Nunca lloré. La madre nos había hecho una indicación, a todos. Había
que entrar muy positivos a ese cuarto, hacer chistes y ni nombrar
la guerra. "Lo que hace la chica esa, Carmen, tan positiva a pesar
de todo", dijo. Yo odiaba a esa asmática del aserrín que impartía
gestos y definiciones. "No lloro ni por adentro, ni por afuera", estuve
por decirle. María Marta vio los signos de la furia dibujados en mi
cara y me llevó hasta la puerta, tirándome del brazo. Cuando llegamos
al pasillo, dijo:
—Mamá trabaja de tarde, con papá, y no pueden venir. Yo perdí el bebé
y nadie se enteró. Fue hace un mes; sigo tan gorda que ni se nota.
Te lo digo por las dudas de que se te escape. Ellos son una máquina
de llorar y hacer sufrir.
Comí en un banco de la plaza, del tupperware con empanadas que me
preparaba la abuela. Había ocho de carne picante y dos de dulce de
membrillo, separadas por una servilleta. Cinco para mí y cinco para
Carlos, siempre decía. Y agregaba que lo saludara de su parte, que
estaba muy viejita para salir. "Las várices", decía la abuela. Alcancé
a comer tres de carne y las dos de dulce. Las que sobraban las daba
en el tren, o las tiraba. Con la pizza y las tartas pasaba lo mismo;
con las naranjas. "¿Le gustaron las empanadas a Carlitos, o estaban
muy picantes?"
—Le encantaron, te manda las gracias y un beso.
Varias veces soñé con el truco de la caja serruchada.
Estábamos en el garaje, los dos solos con Carlos; la edad era ilógica
porque no tendríamos más de cinco o seis años, y en esa época no nos
conocíamos. Él entraba a la caja subiendo por una escalera. Yo lo
encerraba adentro y podía oír su risa ahogada, debajo de la tapa de
madera. No era como el truco aquel que habíamos hecho, porque los
pies y la cabeza le quedaban escondidos en el cajón. Y no estaba claro
por dónde tenía que serruchar para no lastimarlo. Él no paraba de
reírse. Al final me decidí a cortar según la diagonal. Cuando separé
las partes, no quise mirar. Cada una de las mitades emitía la mitad
de su risa, como los parlantes de un estéreo demencial.
La enfermera siempre llevaba un gran moño abrochado en su cabeza de
pepona negra, y la cara en permanente desconfianza.
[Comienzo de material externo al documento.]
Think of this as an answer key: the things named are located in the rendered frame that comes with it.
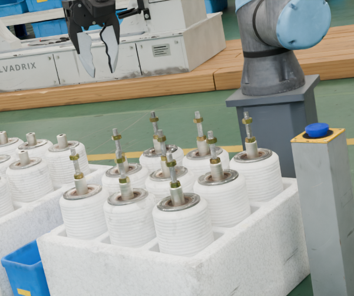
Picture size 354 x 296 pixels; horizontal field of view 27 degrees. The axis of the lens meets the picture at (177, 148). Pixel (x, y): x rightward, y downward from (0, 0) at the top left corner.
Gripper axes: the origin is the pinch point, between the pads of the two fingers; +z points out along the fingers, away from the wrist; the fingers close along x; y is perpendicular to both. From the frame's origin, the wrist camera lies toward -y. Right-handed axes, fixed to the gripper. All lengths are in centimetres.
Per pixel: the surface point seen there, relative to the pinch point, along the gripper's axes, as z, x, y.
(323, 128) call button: 13.4, -27.1, -32.9
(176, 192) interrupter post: 18.8, -1.2, -26.7
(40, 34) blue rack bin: 42, -84, 534
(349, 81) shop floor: 46, -126, 111
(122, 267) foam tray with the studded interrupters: 30.9, 9.5, -21.8
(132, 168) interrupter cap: 21.1, -1.7, 0.0
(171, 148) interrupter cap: 20.9, -12.3, 5.1
Sin arrugas, sin
gestos. Cuando aprendí a ubicarme solo en ese laberinto, no tuve más
necesidad de hablarle. Fue un alivio, porque para conmigo tenía un
humor de perros. Con Carmen, en cambio, se llevaba de maravillas.
Igual que los doctores, los padres, las visitas, el resto del personal.
Verla era preguntarse "¿cómo lo hace?", conquistados por su sonrisa
suave. Carmen sabía del dolor nuestro y no ocultaba el suyo. Simplemente
había aprendido a convivir con él, y era como si le sacara chistes,
flores y globos. Me gustaba tanto que le empecé a dar un beso, cada
vez que llegaba. Supe que el doctor también la saludaba igual. Muchas
veces pensé en preguntarle por qué estaba internada, pero inevitablemente
terminaba callándome. ¿Tenía derecho a molestarla, por el simple motivo
de averiguar algo? Decidí que lo mejor iba a ser preguntárselo a María
Marta, más adelante, cuando las cosas se calmaran un poco.